<<<<

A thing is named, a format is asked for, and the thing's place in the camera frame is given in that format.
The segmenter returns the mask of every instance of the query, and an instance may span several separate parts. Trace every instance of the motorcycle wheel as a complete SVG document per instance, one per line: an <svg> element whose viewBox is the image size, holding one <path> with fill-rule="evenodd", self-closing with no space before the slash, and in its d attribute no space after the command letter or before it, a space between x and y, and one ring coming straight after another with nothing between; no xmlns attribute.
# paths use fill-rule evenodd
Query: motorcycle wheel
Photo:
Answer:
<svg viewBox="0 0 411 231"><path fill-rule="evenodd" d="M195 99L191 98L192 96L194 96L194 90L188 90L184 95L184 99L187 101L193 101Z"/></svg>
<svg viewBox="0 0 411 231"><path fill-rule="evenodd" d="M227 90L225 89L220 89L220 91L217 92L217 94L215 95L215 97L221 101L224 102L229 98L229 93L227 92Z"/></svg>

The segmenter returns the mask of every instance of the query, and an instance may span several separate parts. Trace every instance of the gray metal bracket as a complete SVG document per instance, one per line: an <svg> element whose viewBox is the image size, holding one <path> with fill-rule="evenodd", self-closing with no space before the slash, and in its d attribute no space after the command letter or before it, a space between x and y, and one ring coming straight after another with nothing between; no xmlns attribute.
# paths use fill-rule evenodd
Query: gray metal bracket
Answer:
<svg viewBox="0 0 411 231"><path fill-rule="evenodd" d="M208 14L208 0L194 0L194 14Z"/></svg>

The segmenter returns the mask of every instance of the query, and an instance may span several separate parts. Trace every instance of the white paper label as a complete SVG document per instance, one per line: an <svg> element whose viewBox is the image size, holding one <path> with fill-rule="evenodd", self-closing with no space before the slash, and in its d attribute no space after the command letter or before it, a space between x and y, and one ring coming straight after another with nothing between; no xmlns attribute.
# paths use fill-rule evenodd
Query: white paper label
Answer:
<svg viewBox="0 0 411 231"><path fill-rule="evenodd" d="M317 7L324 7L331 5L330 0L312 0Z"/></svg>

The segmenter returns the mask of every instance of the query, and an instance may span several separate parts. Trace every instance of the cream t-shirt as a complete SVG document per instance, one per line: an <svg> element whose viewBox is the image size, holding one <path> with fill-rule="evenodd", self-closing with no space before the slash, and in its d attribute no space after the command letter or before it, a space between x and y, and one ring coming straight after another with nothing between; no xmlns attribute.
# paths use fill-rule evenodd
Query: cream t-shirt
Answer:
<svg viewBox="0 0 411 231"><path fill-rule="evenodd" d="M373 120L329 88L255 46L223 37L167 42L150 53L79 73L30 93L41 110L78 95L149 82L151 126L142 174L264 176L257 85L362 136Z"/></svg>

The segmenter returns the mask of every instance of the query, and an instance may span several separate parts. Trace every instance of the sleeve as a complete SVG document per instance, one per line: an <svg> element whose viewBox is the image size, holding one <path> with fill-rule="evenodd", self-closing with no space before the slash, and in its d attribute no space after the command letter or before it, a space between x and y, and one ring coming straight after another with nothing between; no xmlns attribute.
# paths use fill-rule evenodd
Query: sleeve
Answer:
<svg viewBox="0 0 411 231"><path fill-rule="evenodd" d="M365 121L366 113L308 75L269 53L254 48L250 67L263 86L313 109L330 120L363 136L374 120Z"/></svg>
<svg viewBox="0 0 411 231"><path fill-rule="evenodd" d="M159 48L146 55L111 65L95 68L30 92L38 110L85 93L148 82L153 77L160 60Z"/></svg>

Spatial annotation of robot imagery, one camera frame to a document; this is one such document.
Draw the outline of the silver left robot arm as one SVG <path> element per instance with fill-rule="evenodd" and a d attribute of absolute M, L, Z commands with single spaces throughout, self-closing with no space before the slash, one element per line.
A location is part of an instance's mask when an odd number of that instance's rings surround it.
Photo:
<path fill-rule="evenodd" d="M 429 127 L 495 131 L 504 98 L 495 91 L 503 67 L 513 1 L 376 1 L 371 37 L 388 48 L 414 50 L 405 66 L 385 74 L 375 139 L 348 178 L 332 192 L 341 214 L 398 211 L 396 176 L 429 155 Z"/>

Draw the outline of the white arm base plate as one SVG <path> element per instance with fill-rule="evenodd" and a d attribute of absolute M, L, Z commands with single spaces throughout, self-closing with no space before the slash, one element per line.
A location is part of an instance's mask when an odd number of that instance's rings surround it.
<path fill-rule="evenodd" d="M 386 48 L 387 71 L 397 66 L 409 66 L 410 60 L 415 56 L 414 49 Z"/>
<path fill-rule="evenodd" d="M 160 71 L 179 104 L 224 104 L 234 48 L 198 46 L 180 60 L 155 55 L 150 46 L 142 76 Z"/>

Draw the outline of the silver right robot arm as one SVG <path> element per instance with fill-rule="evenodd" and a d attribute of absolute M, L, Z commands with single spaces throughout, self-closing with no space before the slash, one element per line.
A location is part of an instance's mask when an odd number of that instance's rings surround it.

>>>>

WHAT YOU HAVE TO DO>
Which lines in the records above contain the string "camera"? Copy each one.

WORKED SOLUTION>
A thing is named, a format is asked for, and the thing's place in the camera frame is given in that format.
Spatial annotation of robot imagery, one camera frame to a document; this is one such document.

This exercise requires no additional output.